THE PROBLEM:
Every line of the data below should be written out word for word.

INFORMATION PROVIDED:
|---|
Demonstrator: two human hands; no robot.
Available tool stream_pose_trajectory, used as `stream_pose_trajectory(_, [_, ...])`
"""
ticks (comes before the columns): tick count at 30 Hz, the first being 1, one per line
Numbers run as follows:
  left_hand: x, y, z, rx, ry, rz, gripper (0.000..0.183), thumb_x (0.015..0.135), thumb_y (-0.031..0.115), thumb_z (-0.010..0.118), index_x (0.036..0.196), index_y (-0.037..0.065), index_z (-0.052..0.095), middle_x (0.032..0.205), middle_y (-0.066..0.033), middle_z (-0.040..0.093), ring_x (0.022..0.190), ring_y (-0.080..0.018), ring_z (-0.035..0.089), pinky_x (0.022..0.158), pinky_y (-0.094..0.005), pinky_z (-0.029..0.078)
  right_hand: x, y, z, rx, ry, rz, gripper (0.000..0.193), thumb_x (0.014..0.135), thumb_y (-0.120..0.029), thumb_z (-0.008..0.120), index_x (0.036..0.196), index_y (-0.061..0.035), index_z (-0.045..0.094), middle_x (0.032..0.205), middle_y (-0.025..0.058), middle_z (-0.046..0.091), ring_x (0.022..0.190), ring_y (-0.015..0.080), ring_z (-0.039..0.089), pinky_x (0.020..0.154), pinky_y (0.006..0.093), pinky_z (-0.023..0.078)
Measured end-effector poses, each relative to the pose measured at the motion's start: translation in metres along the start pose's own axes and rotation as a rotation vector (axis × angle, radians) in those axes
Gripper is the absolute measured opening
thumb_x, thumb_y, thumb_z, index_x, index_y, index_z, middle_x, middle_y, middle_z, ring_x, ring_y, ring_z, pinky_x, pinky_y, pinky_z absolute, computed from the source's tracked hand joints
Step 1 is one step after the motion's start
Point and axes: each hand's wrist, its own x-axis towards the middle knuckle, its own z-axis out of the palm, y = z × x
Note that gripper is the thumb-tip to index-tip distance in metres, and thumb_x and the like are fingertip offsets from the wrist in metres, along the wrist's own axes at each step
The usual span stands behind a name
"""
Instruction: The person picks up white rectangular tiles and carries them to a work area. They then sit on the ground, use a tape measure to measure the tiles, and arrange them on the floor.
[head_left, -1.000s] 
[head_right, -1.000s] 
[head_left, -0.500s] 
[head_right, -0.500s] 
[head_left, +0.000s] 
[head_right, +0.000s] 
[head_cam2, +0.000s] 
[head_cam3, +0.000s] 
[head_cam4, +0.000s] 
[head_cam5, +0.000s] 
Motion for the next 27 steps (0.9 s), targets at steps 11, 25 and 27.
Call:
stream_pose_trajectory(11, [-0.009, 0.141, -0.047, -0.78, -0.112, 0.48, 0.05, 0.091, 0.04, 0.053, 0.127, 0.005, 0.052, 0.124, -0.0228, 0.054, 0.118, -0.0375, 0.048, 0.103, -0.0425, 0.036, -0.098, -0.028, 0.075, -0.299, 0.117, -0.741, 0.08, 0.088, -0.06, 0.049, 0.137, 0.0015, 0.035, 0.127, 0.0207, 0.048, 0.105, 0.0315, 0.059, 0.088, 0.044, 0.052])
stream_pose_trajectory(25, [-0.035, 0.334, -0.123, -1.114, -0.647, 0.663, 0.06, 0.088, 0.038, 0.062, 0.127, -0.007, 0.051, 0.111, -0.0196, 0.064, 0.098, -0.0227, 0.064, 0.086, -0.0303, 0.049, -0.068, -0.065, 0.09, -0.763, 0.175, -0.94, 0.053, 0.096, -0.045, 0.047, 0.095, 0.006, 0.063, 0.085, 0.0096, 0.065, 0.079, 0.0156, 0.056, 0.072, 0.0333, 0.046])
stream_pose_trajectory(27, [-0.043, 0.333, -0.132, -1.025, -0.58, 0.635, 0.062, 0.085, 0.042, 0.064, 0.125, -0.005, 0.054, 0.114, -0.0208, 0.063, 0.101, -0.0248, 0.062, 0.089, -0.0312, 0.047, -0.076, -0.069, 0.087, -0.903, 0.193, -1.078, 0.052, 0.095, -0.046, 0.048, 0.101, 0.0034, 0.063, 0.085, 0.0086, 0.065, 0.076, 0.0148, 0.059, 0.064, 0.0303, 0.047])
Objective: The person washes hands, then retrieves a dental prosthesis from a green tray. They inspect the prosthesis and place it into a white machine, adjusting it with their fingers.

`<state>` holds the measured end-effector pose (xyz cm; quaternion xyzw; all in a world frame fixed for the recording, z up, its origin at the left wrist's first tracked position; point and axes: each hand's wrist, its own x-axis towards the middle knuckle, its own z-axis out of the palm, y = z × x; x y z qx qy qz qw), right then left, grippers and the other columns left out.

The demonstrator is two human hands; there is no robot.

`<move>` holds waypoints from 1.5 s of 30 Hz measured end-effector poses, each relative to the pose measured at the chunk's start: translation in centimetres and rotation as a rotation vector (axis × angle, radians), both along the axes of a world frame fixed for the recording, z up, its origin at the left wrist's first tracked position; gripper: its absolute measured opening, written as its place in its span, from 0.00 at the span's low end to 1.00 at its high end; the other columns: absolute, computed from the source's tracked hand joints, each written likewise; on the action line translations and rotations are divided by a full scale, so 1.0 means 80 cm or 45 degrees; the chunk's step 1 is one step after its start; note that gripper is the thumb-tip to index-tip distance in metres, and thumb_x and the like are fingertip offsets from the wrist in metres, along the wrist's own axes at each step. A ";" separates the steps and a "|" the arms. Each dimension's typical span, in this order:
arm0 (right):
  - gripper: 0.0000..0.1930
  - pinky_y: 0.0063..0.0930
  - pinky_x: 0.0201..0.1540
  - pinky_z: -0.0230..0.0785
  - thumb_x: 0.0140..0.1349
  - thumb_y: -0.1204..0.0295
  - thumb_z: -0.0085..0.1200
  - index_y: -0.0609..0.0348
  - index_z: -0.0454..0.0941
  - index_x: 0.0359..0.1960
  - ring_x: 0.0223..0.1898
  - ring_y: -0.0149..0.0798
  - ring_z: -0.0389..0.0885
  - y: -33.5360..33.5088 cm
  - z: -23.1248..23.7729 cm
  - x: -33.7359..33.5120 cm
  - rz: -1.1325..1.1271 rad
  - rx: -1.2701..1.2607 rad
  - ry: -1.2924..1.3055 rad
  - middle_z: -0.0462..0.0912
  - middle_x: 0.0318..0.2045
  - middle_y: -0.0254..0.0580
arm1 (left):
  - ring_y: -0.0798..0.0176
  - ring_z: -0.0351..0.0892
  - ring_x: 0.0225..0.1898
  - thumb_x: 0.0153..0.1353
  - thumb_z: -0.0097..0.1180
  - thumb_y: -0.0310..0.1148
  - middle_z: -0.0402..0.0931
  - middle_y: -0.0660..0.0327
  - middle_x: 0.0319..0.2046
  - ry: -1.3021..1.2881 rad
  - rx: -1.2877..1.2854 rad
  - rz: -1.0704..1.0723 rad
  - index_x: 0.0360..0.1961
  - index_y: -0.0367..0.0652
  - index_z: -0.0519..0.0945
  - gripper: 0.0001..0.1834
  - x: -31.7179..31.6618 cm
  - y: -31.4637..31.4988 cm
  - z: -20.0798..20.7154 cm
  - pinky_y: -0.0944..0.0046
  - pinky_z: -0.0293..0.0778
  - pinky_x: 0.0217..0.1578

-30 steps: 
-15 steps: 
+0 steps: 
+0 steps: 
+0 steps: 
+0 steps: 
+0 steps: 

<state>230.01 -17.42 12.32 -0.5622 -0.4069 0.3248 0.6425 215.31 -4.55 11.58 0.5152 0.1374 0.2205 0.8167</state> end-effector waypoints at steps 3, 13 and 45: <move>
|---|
SOLUTION TO THIS PROBLEM:
Demonstrator: two human hands; no robot.
Available tool stream_pose_trajectory, used as `stream_pose_trajectory(_, [_, ...])`
"""
ticks (comes before the columns): tick count at 30 Hz, the first being 1, one per line
Numbers run as follows:
  left_hand: x, y, z, rx, ry, rz, gripper (0.000..0.183), thumb_x (0.015..0.135), thumb_y (-0.031..0.115), thumb_z (-0.010..0.118), index_x (0.036..0.196), index_y (-0.037..0.065), index_z (-0.052..0.095), middle_x (0.032..0.205), middle_y (-0.066..0.033), middle_z (-0.040..0.093), ring_x (0.022..0.190), ring_y (-0.080..0.018), ring_z (-0.035..0.089), pinky_x (0.022..0.158), pinky_y (-0.094..0.005), pinky_z (-0.029..0.078)
  right_hand: x, y, z, rx, ry, rz, gripper (0.000..0.193), thumb_x (0.014..0.135), thumb_y (-0.120..0.029), thumb_z (-0.008..0.120), index_x (0.036..0.196), index_y (-0.061..0.035), index_z (-0.045..0.094), middle_x (0.032..0.205), middle_y (-0.025..0.058), middle_z (-0.046..0.091), ring_x (0.022..0.190), ring_y (-0.015..0.080), ring_z (-0.039..0.089), pinky_x (0.020..0.154), pinky_y (0.006..0.093), pinky_z (-0.023..0.078)
Measured end-effector poses, each relative to the pose measured at the motion's start: translation in metres along the start pose's own axes and rotation as a rotation vector (axis × angle, radians) in those axes
Gripper is the absolute measured opening
thumb_x, thumb_y, thumb_z, index_x, index_y, index_z, middle_x, middle_y, middle_z, ring_x, ring_y, ring_z, pinky_x, pinky_y, pinky_z absolute, computed from the source's tracked hand joints
Step 1 is one step after the motion's start
Point and axes: each hand's wrist, its own x-axis towards the middle knuckle, its own z-axis out of the palm, y = z × x
Note that gripper is the thumb-tip to index-tip distance in metres, and thumb_x and the like are fingertip offsets from the wrist in metres, along the wrist's own axes at each step
The usual span stands behind a name
"""
Instruction: The person picks up white rectangular tiles and carries them to a work area. They then sit on the ground, use a tape measure to measure the tiles, and arrange them on the floor.
[head_left, -1.000s] 
[head_right, -1.000s] 
[head_left, -0.500s] 
[head_right, -0.500s] 
[head_left, +0.000s] 
[head_right, +0.000s] 
[head_cam2, +0.000s] 
[head_cam3, +0.000s] 
[head_cam4, +0.000s] 
[head_cam5, +0.000s] 
Motion for the next 27 steps (0.9 s), targets at steps 11, 25 and 27.
Call:
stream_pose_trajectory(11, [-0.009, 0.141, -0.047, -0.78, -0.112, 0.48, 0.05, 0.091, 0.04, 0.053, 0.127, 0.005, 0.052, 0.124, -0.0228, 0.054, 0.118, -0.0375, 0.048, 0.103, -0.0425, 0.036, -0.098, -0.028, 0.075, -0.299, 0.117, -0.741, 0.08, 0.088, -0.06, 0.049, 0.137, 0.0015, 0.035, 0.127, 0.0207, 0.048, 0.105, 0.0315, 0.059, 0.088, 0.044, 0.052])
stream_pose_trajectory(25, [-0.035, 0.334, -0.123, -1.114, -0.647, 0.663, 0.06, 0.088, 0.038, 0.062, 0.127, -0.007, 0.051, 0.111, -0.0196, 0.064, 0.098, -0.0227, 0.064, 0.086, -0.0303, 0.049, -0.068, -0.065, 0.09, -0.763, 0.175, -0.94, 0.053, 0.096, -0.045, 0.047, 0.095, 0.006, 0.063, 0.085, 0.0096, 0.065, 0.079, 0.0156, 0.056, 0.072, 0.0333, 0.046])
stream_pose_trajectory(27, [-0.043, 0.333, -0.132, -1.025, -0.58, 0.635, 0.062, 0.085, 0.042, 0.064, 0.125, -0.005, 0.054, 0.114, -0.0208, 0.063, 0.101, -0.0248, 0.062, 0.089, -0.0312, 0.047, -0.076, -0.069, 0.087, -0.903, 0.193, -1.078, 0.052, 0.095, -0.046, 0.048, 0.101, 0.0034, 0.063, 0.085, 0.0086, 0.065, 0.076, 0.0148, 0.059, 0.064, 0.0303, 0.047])
Objective: The person washes hands, then retrieves a dental prosthesis from a green tray. They inspect the prosthesis and place it into a white machine, adjusting it with their fingers.

`<state>` holds the measured end-effector pose (xyz cm; quaternion xyzw; all in a world frame fixed for the recording, z up, its origin at the left wrist's first tracked position; point and axes: each hand's wrist, its own x-axis towards the middle knuckle, its own z-axis out of the palm, y = z × x; x y z qx qy qz qw), right then left, grippers and the other columns left out.

The demonstrator is two human hands; there is no robot.

`<move>` holds waypoints from 1.5 s of 30 Hz measured end-effector poses, each relative to the pose measured at the chunk's start: translation in centimetres and rotation as a rotation vector (axis × angle, radians), both along the axes of a world frame fixed for the recording, z up, its origin at the left wrist's first tracked position; gripper: its absolute measured opening, written as its place in its span, from 0.00 at the span's low end to 1.00 at its high end; the other columns: absolute, computed from the source's tracked hand joints, each written likewise; on the action line translations and rotations are divided by a full scale, so 1.0 means 80 cm or 45 degrees; the chunk's step 1 is one step after its start; note that gripper is the thumb-tip to index-tip distance in metres, and thumb_x and the like are fingertip offsets from the wrist in metres, along the wrist's own axes at each step. A ";" separates the steps and a "|" the arms. Each dimension's typical span, in this order:
arm0 (right):
  - gripper: 0.0000..0.1930
  - pinky_y: 0.0063..0.0930
  - pinky_x: 0.0201..0.1540
  - pinky_z: -0.0230..0.0785
  - thumb_x: 0.0140..0.1349
  - thumb_y: -0.1204..0.0295
  - thumb_z: -0.0085..0.1200
  - index_y: -0.0609..0.0348
  - index_z: -0.0454..0.0941
  - index_x: 0.0359..0.1960
  - ring_x: 0.0223..0.1898
  - ring_y: -0.0149..0.0798
  - ring_z: -0.0389..0.0885
  - y: -33.5360..33.5088 cm
  - z: -23.1248..23.7729 cm
  - x: -33.7359..33.5120 cm
  - rz: -1.1325..1.1271 rad
  - rx: -1.2701..1.2607 rad
  - ry: -1.2924..1.3055 rad
  - middle_z: -0.0462..0.0912
  - middle_x: 0.0318..0.2045
  - middle_y: -0.0254..0.0580
arm1 (left):
  - ring_y: -0.0798..0.0176
  - ring_z: -0.0351..0.0892
  - ring_x: 0.0225..0.1898
  - thumb_x: 0.0153..0.1353
  - thumb_z: -0.0097..0.1180
  - thumb_y: -0.0310..0.1148
  - middle_z: -0.0402..0.0931
  - middle_y: -0.0660..0.0327
  - middle_x: 0.0319..0.2046
  - ry: -1.3021..1.2881 rad
  - rx: -1.2877..1.2854 rad
  - rz: -1.0704..1.0723 rad
  - index_x: 0.0360..0.1961
  - index_y: -0.0367..0.0652
  - index_z: -0.0519..0.0945
  - gripper: 0.0001..0.1834
  - x: -31.7179..31.6618 cm
  - y: -31.4637..31.4988 cm
  - z: -20.0798..20.7154 cm
  - pinky_y: -0.0944..0.0046
  - pinky_z: -0.0293..0.0778
  - pinky_x: 0.0217..0.1578

-30 steps: 
-15 steps: 
+0 steps: 
+0 steps: 
+0 steps: 
+0 steps: 
+0 steps: 

<state>230.01 -17.42 12.32 -0.5622 -0.4069 0.3248 0.6425 215.31 -4.55 11.58 0.5152 0.1374 0.2205 0.8167</state> end-effector waypoints at steps 3, 13 and 45: <move>

What this exercise required has been given in full.